[Task brief] Each of the lines below must be retyped character for character.

[Supplied information]
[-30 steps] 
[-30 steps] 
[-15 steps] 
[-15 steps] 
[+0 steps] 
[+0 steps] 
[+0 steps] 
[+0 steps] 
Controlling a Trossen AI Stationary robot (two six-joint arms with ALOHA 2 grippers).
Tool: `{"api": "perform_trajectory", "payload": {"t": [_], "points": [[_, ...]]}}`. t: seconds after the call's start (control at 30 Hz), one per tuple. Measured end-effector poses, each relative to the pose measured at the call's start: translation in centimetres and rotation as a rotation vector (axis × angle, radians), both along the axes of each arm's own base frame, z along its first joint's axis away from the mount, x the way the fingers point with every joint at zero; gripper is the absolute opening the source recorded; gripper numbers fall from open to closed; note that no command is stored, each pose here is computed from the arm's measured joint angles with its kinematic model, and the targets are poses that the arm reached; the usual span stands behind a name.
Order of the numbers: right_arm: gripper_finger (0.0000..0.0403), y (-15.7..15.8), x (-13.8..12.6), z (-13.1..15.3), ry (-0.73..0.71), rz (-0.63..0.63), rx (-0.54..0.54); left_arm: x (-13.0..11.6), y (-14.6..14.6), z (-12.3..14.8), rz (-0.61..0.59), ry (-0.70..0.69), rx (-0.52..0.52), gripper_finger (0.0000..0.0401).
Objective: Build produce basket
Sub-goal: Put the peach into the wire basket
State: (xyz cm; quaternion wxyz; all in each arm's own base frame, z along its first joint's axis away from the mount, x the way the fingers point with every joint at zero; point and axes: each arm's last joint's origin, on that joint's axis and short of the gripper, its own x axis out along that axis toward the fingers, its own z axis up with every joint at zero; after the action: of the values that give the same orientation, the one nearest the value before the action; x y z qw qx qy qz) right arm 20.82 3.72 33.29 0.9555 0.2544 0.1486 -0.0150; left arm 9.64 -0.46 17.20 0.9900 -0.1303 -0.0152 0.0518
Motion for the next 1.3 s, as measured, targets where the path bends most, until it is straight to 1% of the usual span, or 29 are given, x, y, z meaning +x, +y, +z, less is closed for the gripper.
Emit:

[Answer box]
[-30 steps] 
[-30 steps] 
[-15 steps] 
[-15 steps] 
[+0 steps] 
[+0 steps] 
[+0 steps] 
[+0 steps] 
Controlling a Trossen AI Stationary robot (two six-joint arms with ALOHA 2 grippers).
Tool: `{"api": "perform_trajectory", "payload": {"t": [_], "points": [[_, ...]]}}`. t: seconds after the call's start (control at 30 Hz), one per tuple. Measured end-effector poses, each relative to the pose measured at the call's start: translation in centimetres and rotation as a rotation vector (axis × angle, radians), both along the axes of each arm's own base frame, z along its first joint's axis away from the mount, x the way the fingers point with every joint at zero; gripper is the absolute opening the source recorded; gripper numbers fall from open to closed; note that no command is stored, each pose here is computed from the arm's measured joint angles with its kinematic model, and the targets are poses that the arm reached; the usual span stands behind a name.
Order of the numbers: right_arm: gripper_finger (0.0000..0.0403), y (-15.7..15.8), x (-13.8..12.6), z (-13.1..15.3), ry (-0.73..0.71), rz (-0.63..0.63), rx (-0.54..0.54); left_arm: x (-13.0..11.6), y (-14.6..14.6), z (-12.3..14.8), rz (-0.61..0.59), ry (-0.70..0.69), rx (-0.52..0.52), gripper_finger (0.0000..0.0401).
Objective: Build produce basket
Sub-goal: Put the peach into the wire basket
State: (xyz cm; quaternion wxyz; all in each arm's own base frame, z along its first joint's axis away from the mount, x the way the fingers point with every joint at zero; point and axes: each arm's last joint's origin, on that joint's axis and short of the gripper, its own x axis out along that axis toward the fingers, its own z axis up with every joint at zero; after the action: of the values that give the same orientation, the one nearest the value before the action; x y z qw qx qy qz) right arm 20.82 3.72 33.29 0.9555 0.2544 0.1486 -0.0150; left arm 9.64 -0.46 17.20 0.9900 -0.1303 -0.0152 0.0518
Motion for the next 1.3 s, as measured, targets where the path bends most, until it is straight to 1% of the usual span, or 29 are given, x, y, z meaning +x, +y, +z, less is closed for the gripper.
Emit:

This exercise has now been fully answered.